Geprägt hat die Gansheimerin vor allem die Zeit des Nationalsozialismus. Sie arbeitete zwar im Monheimer Krankenhaus und war dadurch von Grußzwängen oder Ähnlichem befreit. Jedoch starben viele ihrer Verwandten im Krieg, deshalb hofft sie, dass sich solche Ereignisse niemals wiederholen. Aus diesem Grund sieht sie kritisch, dass derzeit einige rechte Parolen durch die Gesellschaft schwirren. Die schlimme Vergangenheit hatte auch Einfluss auf das Wahlverhalten der 97-Jährigen: „Ich habe immer eine demokratische Partei gewählt – immer dieselbe.“
Anna Dußmann setzt sich intensiv mit den aktuellen Themen des Wahlkampfes auseinander, hat auch das TV-Duell zwischen Bundeskanzlerin Angela Merkel und Herausforderer Martin Schulz verfolgt. „Ich lese sehr viel Zeitung.
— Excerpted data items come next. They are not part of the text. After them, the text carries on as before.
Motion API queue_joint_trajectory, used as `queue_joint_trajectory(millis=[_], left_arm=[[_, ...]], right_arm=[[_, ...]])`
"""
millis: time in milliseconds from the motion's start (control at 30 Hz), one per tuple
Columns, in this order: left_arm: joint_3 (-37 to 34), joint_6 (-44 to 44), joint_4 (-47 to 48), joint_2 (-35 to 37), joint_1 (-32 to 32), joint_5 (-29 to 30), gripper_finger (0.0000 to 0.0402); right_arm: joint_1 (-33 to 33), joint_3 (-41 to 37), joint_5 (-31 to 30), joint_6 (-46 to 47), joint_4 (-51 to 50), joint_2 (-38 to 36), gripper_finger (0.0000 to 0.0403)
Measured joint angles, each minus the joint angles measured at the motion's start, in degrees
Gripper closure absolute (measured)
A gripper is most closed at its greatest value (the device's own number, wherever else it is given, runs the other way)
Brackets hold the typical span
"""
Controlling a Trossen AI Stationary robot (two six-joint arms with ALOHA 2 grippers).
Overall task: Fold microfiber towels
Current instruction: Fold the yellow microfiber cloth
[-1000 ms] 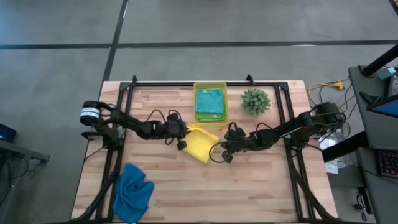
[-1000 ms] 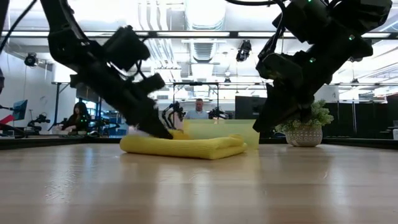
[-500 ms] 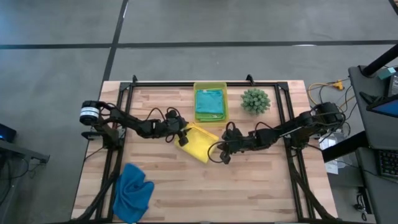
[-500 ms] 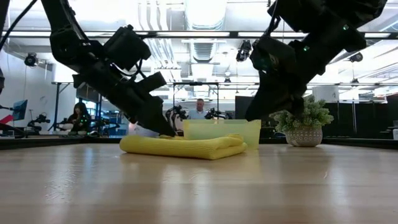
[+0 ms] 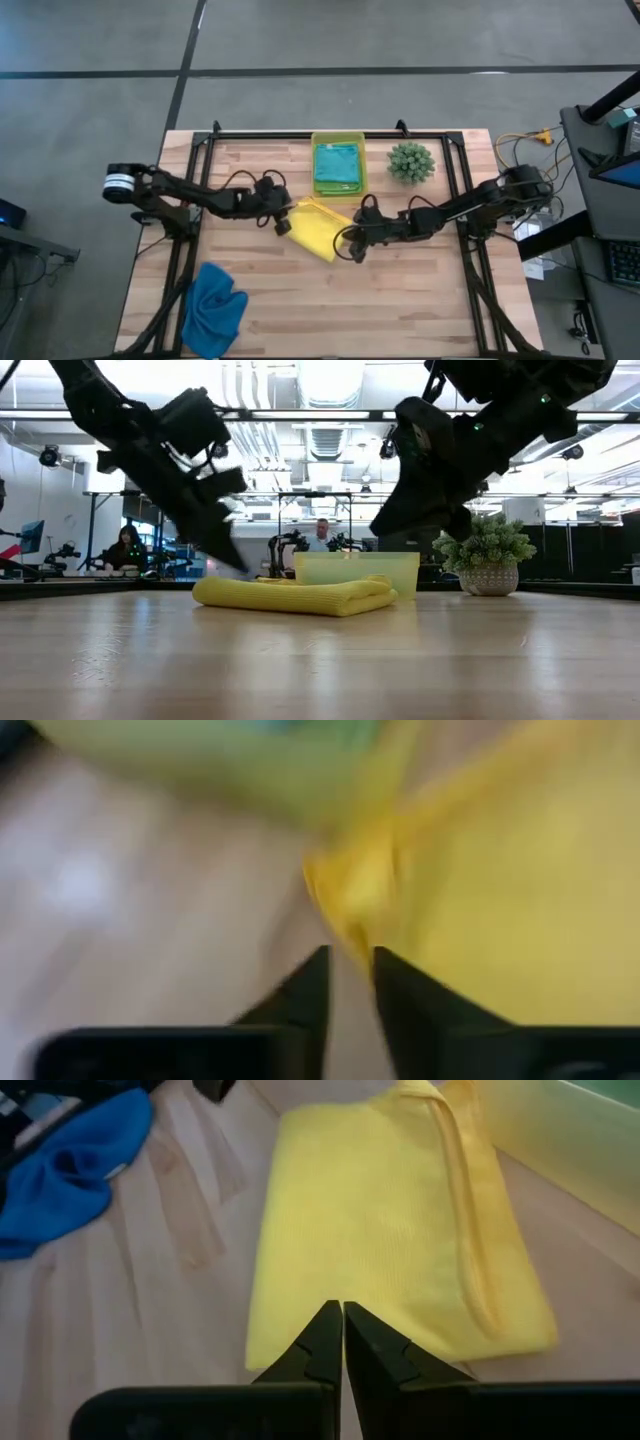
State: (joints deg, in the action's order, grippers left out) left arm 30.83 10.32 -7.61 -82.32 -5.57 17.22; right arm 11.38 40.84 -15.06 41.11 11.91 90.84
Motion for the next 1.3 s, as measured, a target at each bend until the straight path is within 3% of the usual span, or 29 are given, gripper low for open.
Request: queue_joint_trajectory(millis=[100, 433, 667, 833, 933, 1100, 1300], left_arm=[[-0.34, 3.87, 5.63, 0.08, 0.69, -1.35, 0.0389], [0.34, 13.97, 1.19, -4.89, 7.03, -7.51, 0.0387], [5.37, 19.33, -1.92, -10.35, 16.26, -8.37, 0.0387], [8.91, 19.38, 0.14, -8.81, 20.01, -5.5, 0.0399], [10.47, 19.07, 0.58, -6.91, 20.51, -2.14, 0.04], [12.4, 17.85, 0.68, -6.26, 19.29, -1.67, 0.0401], [12.72, 17.82, 0.99, -10.31, 17.12, -2.18, 0.0401]], right_arm=[[0.0, 0.18, 0.05, 1.06, 1.22, 0.73, 0.0394], [0.43, 0.81, 1.94, 1.46, 0.62, 0.7, 0.0394], [2.79, 0.81, 6.34, 1.35, 0.36, 0.69, 0.0394], [6.92, 0.81, 9.51, -2.31, 0.61, 0.68, 0.0394], [9.38, 0.8, 9.56, -4.72, 0.34, 0.68, 0.0394], [10.75, 0.74, 6.06, -5.21, 0.22, 1.37, 0.0394], [10.46, 0.72, 4.49, -5.19, -0.08, 2.43, 0.0394]])
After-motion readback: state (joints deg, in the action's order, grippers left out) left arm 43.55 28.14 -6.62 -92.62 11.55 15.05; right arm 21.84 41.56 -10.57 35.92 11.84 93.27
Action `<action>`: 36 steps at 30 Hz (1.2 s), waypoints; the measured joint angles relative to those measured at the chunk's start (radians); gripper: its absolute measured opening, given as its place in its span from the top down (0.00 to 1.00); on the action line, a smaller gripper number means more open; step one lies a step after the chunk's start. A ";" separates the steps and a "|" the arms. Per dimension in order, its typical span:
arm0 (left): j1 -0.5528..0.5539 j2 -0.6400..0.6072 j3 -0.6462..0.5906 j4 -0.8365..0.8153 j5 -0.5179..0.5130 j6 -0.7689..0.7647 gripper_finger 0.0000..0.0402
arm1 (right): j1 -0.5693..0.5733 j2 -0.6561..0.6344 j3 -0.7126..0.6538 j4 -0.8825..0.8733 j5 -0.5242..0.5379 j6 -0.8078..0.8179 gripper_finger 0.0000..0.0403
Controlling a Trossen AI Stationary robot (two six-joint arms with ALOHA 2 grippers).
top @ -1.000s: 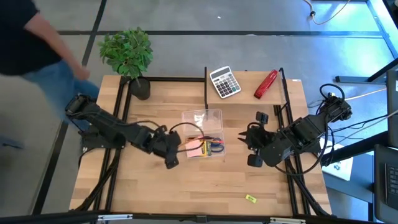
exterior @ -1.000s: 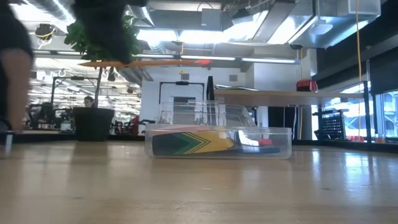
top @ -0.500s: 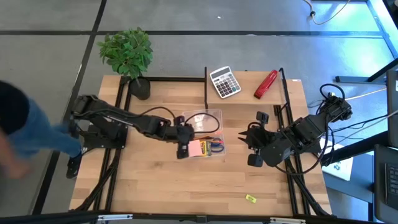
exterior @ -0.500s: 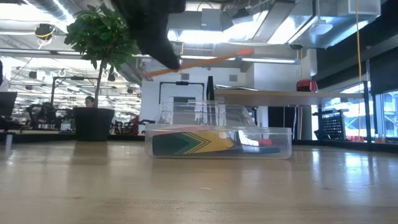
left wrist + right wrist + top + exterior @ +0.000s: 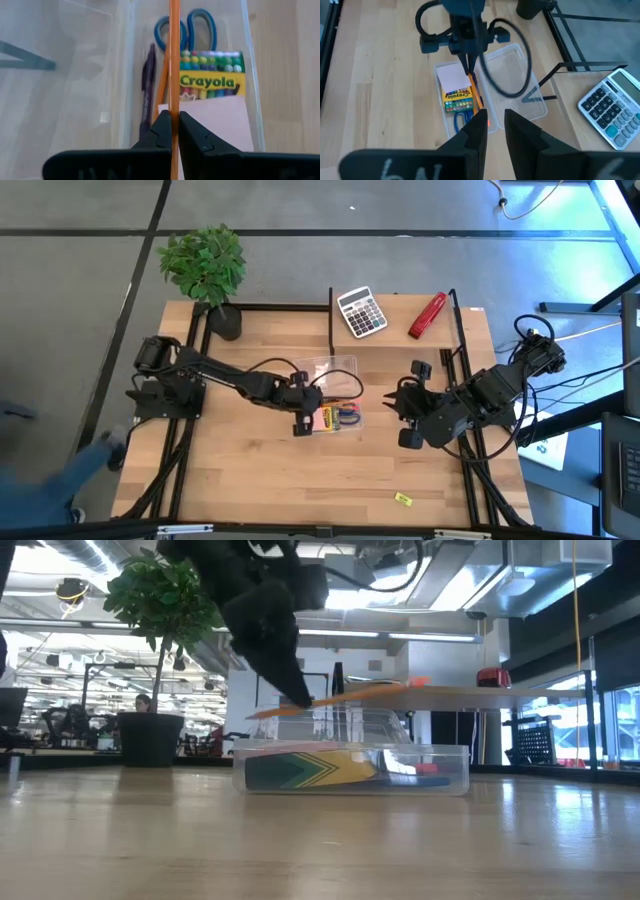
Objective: Pack school essentials
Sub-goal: Put the orange pencil with the orange eraser into the transparent supply box
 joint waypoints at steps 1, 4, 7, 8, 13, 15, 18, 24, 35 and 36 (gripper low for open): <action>0.000 0.010 0.000 0.003 0.000 0.006 1.00 | 0.000 0.000 0.000 0.000 0.000 0.000 0.83; -0.001 0.040 0.000 0.008 -0.009 0.015 1.00 | 0.000 0.000 0.000 0.000 0.000 0.000 0.83; 0.000 0.067 0.000 0.019 -0.044 0.022 1.00 | 0.000 0.000 0.000 0.000 0.000 0.000 0.83; 0.000 0.077 0.000 0.024 -0.047 0.022 1.00 | 0.000 0.000 0.000 0.000 0.000 0.000 0.83; 0.005 0.096 0.001 0.030 -0.038 0.022 1.00 | 0.000 0.000 0.000 0.000 0.001 0.000 0.83; 0.007 0.096 0.001 0.032 -0.030 0.022 1.00 | 0.000 0.000 0.000 0.000 0.001 -0.001 0.83; 0.013 0.094 0.001 0.034 -0.028 0.022 0.99 | 0.000 0.000 0.000 0.000 0.000 -0.001 0.83; 0.026 0.094 0.001 0.034 -0.026 0.022 0.91 | 0.000 0.000 0.000 0.000 0.000 -0.001 0.83; 0.030 0.093 0.001 0.034 -0.026 0.018 0.83 | 0.000 0.000 0.000 0.000 0.000 -0.001 0.83; 0.030 0.093 0.001 0.034 -0.025 0.018 0.83 | 0.000 0.000 0.000 0.000 0.000 0.000 0.83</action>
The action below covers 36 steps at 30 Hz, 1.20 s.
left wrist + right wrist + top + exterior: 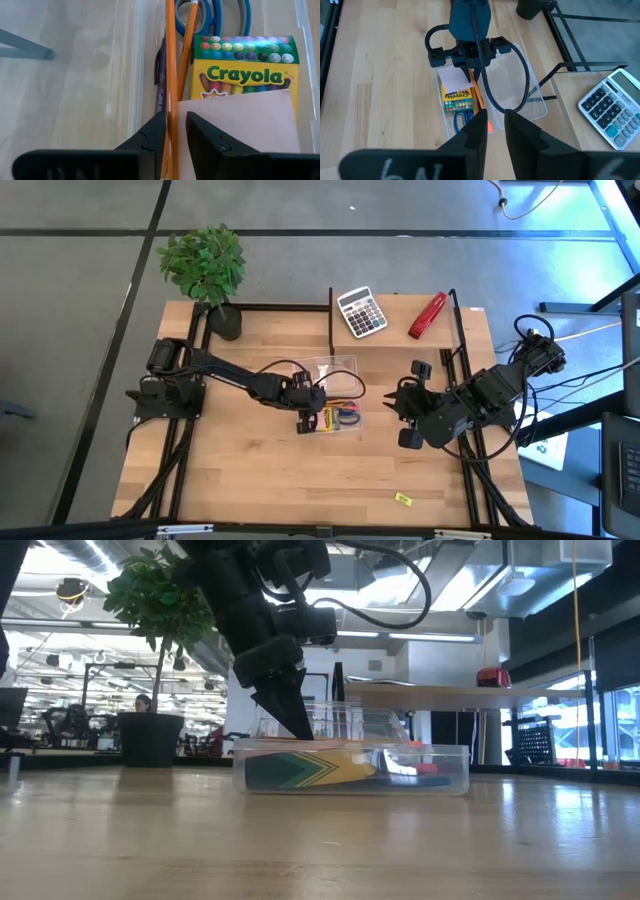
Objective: Pack school essentials
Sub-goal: Put the orange pencil with the orange eraser into the transparent supply box
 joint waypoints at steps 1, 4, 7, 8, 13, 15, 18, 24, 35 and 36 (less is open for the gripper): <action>0.000 0.000 0.000 0.000 0.002 0.000 0.82 | 0.000 0.000 0.000 0.000 0.000 0.000 0.83; 0.000 0.000 0.000 0.000 0.004 -0.001 0.81 | 0.000 0.000 0.000 0.000 0.000 0.000 0.83; 0.000 -0.001 0.000 0.000 0.038 0.000 0.80 | 0.000 0.000 0.000 0.000 0.000 0.000 0.83; 0.000 -0.001 0.000 0.000 0.046 0.000 0.80 | 0.000 0.000 0.000 0.000 0.000 0.000 0.83; -0.001 -0.002 0.000 0.000 0.036 0.000 0.84 | 0.000 0.000 0.000 0.000 0.000 0.000 0.83; -0.001 -0.002 0.000 -0.001 0.028 0.001 0.87 | 0.000 0.000 0.000 0.000 0.000 0.000 0.83; -0.001 -0.002 0.000 -0.002 0.026 0.000 0.89 | 0.000 0.000 0.000 0.000 0.000 0.000 0.83; -0.001 -0.002 0.000 -0.003 0.025 -0.006 0.85 | 0.000 0.000 0.000 0.000 0.000 -0.001 0.83; -0.001 -0.028 0.039 -0.061 0.054 -0.033 0.76 | 0.000 0.001 0.000 0.000 0.000 0.000 0.83; -0.001 -0.035 0.059 -0.079 0.055 -0.032 0.76 | 0.000 0.001 0.000 0.001 0.000 0.000 0.83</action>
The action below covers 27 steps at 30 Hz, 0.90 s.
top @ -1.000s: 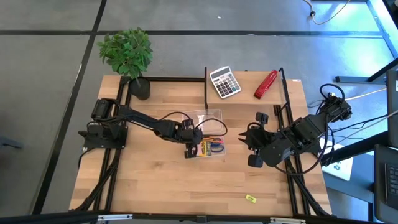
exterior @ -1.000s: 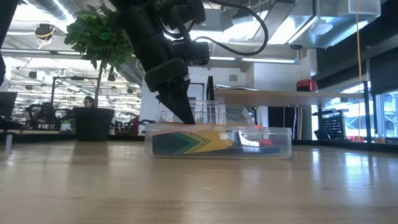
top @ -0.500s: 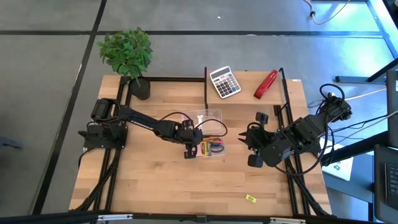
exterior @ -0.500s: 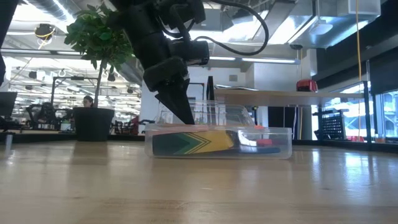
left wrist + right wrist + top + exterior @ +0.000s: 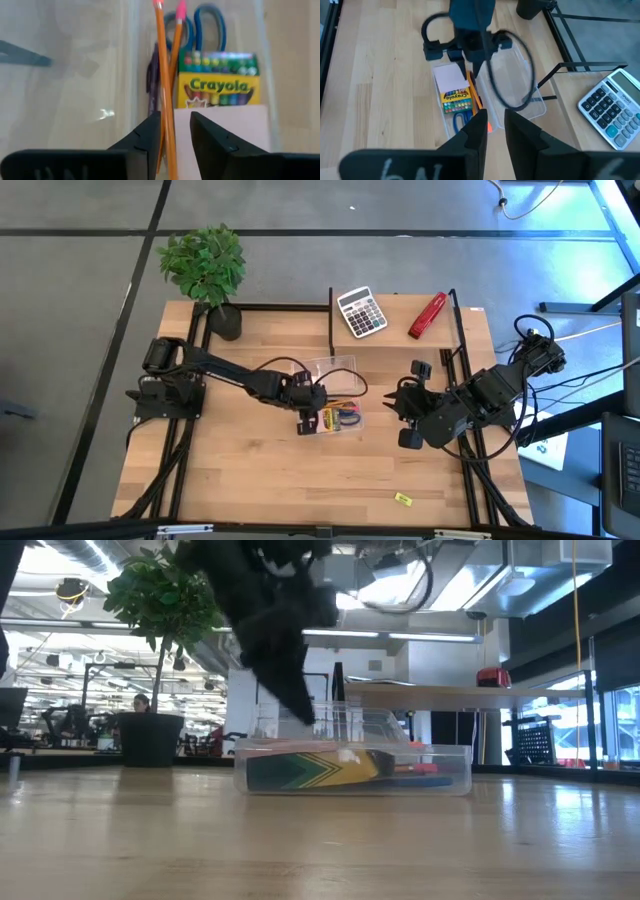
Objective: Pack school essentials
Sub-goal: Put the orange pencil with the orange eraser into the transparent supply box
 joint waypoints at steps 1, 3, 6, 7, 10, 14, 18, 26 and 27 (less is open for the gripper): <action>0.000 -0.007 0.015 -0.019 -0.001 0.001 0.76 | 0.000 0.000 0.000 0.000 0.000 0.000 0.83; 0.001 -0.008 0.053 -0.037 -0.002 0.001 0.76 | 0.000 0.000 0.000 0.000 0.000 0.000 0.83; 0.000 -0.008 0.102 -0.038 -0.002 0.005 0.76 | 0.000 0.000 0.000 0.000 0.000 0.000 0.83; 0.000 -0.008 0.112 -0.014 -0.002 0.007 0.76 | 0.000 0.000 0.000 0.000 0.000 0.001 0.83; 0.000 -0.004 0.115 0.054 -0.002 0.039 0.77 | 0.000 0.000 0.000 0.001 0.000 0.000 0.83; 0.001 0.003 0.094 0.146 -0.003 0.111 0.77 | 0.000 0.000 0.000 0.001 0.000 0.001 0.83; 0.000 0.037 0.090 0.150 -0.003 0.114 0.77 | 0.000 0.000 0.000 0.001 -0.004 0.002 0.83; 0.000 0.133 0.089 0.197 -0.003 0.192 0.77 | 0.000 0.000 0.000 0.001 -0.007 0.001 0.83; 0.000 0.143 0.089 0.199 -0.003 0.193 0.77 | 0.000 0.000 0.000 0.001 -0.007 0.001 0.83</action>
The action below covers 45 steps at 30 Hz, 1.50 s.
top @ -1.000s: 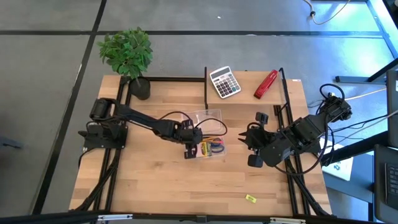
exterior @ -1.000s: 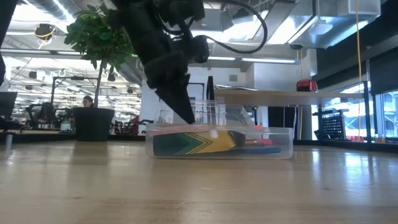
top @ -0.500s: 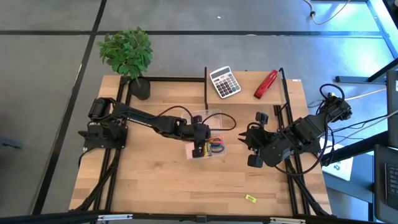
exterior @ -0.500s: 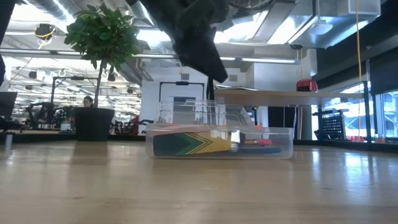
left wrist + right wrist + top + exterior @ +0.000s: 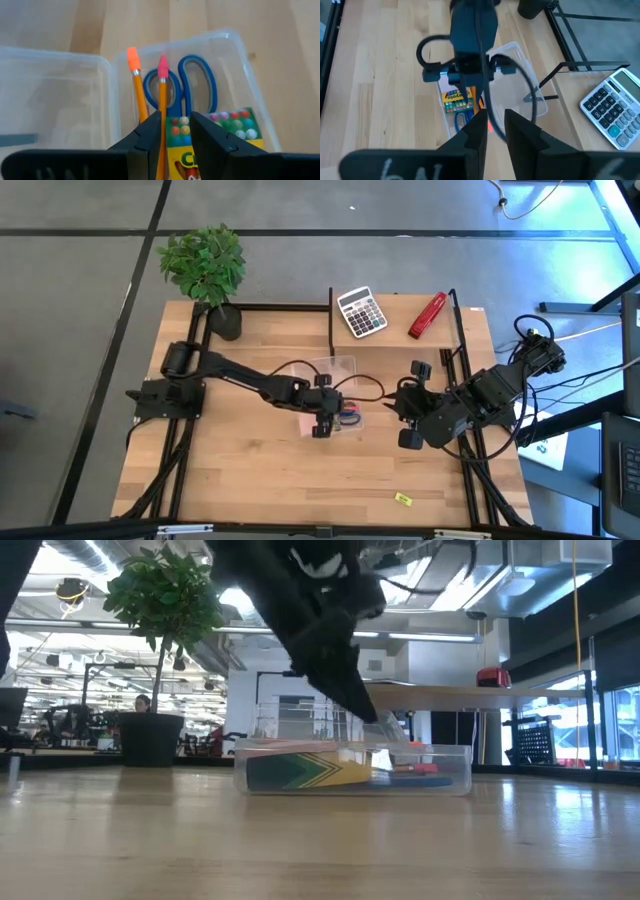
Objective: Pack school essentials
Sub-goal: Put the orange pencil with the orange eraser into the transparent supply box
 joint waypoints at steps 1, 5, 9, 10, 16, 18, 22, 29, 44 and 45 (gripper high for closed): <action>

Man muss sich informieren, solange man noch ein bisschen Grips hat“, erklärt sie und lacht.
Zu einem viel diskutierten Thema hat die Seniorin eine klare Meinung: „Menschen, die vor Krieg fliehen, brauchen Unterschlupf. Wer hier aber kriminell wird und Straftaten begeht, muss das Land wieder verlassen.“
Ein Thema, das Anna Dußmann ebenfalls umtreibt, ist die Pflege. Sie habe Glück, da sich ihre Familie um sie kümmert, betont sie. Ihr gehe es vor allem um diejenigen, die niemanden mehr haben, und um das Personal. „Krankenpfleger haben einen schwierigen Beruf. Sie müssten besser bezahlt und entlastet werden. Schließlich werden die Leute immer älter“, sagt die Seniorin und hat einen Lösungsvorschlag parat: Sie plädiert für ein verpflichtendes soziales Jahr für Schulabsolventen. Damit wäre jedem geholfen, ist sich Anna Dußmann sicher.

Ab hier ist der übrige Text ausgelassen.